▸ **AIM OF THE TASK**: What you should write out is every line from the one containing "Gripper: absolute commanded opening" to the end of the data, exactly and with nothing else.

▸ **SOURCE MATERIAL**:
__________________________________________________

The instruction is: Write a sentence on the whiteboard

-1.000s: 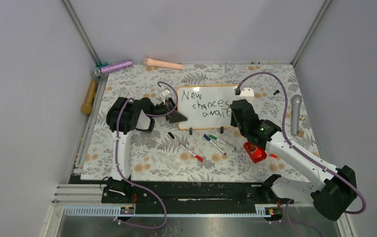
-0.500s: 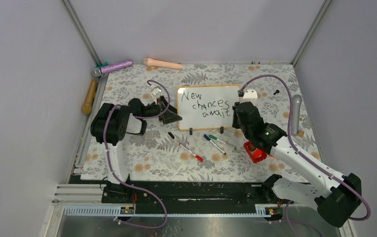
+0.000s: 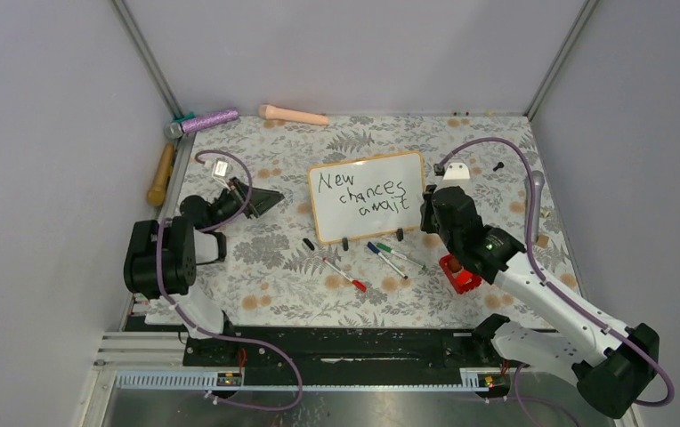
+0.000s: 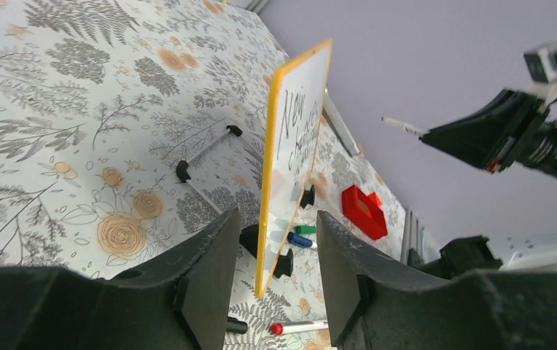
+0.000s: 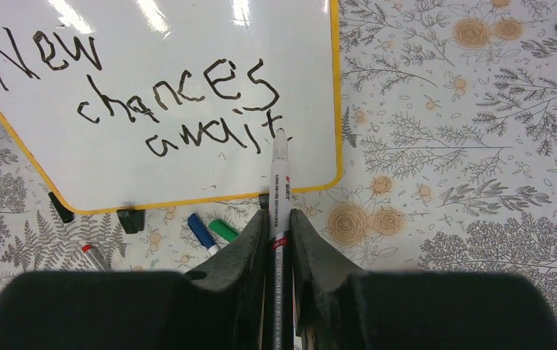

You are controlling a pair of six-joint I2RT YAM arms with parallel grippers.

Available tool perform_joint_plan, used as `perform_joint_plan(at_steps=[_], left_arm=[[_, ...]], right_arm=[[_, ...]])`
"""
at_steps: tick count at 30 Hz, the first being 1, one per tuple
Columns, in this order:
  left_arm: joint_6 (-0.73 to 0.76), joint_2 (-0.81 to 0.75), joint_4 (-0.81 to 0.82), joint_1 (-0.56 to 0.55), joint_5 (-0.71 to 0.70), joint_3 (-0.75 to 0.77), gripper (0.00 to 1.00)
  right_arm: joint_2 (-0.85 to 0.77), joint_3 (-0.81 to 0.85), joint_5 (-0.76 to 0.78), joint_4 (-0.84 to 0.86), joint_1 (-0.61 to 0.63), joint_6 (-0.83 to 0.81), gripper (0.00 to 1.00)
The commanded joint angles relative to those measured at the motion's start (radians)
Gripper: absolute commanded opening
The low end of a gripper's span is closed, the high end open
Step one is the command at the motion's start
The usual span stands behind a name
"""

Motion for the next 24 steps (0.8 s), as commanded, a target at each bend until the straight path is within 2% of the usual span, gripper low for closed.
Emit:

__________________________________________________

▸ **REPLY TO THE EXERCISE**:
Gripper: absolute commanded opening
The low end of a gripper's span is closed, the high end open
Step one is the command at the motion's start
The usual span stands behind a name
"""

Motion for the next 24 steps (0.8 s), as commanded, a target at each bend until the straight path is within 2% of the usual span, gripper low for closed.
Emit:

The answer is now complete.